Qu’une jeune femme comme Carlotta, dont le passé se dévoile dans la presse, puisse éprouver le besoin de s’oublier un instant, de renier le temps d’un mois des années de dévouement à une unique cause, la musique, chacun est en mesure de le comprendre. Carlotta, par cet acte désespéré, devient une femme très vivante, très touchante. C’est une jeune femme passionnée, mais fragile, éprise de l’idée même de l’amour, faite pour être une héroïne de tragédie plutôt qu’une star.
Une faiblesse de Carlotta Delmont montre également l’importance de la presse dans la construction d’une personnalité publique, dans la construction d’une légende. Dans les années 20, bien avant Twitter, Facebook et la télévision, les médias possédaient déjà ce pouvoir extrême de bâtir et de démolir une réputation : en réalité, l’enjeu semble encore plus grand. La presse du XXIe siècle semble plus encline à pardonner, moins catégorique. Les années 20, dont on se souvient comme « folles », peinent à se départir d’une rigueur puritaine. Ainsi, lorsque Carlotta se coupe les cheveux à la garçonne comme c’était à nos yeux alors la mode, elle choque l’opinion publique. Fanny Chiarello, en une anecdote, dévoile ainsi toute la complexité et l’ambiguïté d’une époque.

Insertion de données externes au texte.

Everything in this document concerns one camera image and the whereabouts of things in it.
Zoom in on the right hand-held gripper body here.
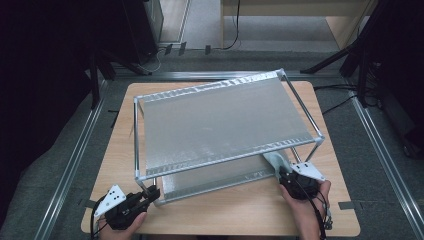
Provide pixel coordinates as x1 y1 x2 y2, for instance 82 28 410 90
280 161 326 200

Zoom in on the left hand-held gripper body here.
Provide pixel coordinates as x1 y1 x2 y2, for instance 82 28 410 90
93 184 149 231

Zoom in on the light blue cleaning cloth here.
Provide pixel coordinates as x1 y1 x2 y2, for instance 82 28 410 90
263 151 291 178

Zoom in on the person's right hand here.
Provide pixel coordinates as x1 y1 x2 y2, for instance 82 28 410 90
279 181 332 223

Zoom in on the person's left hand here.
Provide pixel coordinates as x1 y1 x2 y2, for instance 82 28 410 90
98 211 148 240

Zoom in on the grey floor tape piece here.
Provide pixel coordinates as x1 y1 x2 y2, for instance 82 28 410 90
79 198 98 210
338 200 363 211

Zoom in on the thin black tape strip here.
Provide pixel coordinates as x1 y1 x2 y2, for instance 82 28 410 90
107 109 120 129

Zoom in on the black tripod stand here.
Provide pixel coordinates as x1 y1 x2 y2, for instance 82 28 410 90
87 49 153 110
299 0 388 108

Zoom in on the black curtain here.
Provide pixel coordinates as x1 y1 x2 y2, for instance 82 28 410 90
376 0 424 158
0 0 128 218

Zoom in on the light wooden desk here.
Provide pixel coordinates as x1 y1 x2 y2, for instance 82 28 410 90
219 0 379 51

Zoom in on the black computer tower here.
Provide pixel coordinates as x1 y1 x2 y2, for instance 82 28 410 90
121 0 164 66

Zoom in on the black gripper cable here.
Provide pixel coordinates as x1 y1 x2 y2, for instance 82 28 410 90
296 179 334 240
89 196 108 240

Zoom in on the aluminium floor rail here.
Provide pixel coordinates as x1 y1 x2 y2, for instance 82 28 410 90
346 89 424 240
33 79 109 240

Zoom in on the black floor cable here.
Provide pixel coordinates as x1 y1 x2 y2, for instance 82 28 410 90
313 83 358 92
321 94 358 116

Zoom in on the white floor cable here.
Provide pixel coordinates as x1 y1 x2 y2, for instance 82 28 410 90
143 46 168 73

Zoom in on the black hanging cable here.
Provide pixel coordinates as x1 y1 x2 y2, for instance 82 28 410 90
213 0 242 51

C’est un roman qui sonne juste, et que l’on dévore avec grand plaisir. Le lecteur va de surprises en surprises et se laisse séduire par la personnalité d’une véritable héroïne romanesque. Au delà du faits divers, Fanny Chiarello dresse un portrait de femme intense et vibrant.
Une faiblesse de Carlotta Delmont, Fanny Chiarello. Éditions de l’olivier, 2013.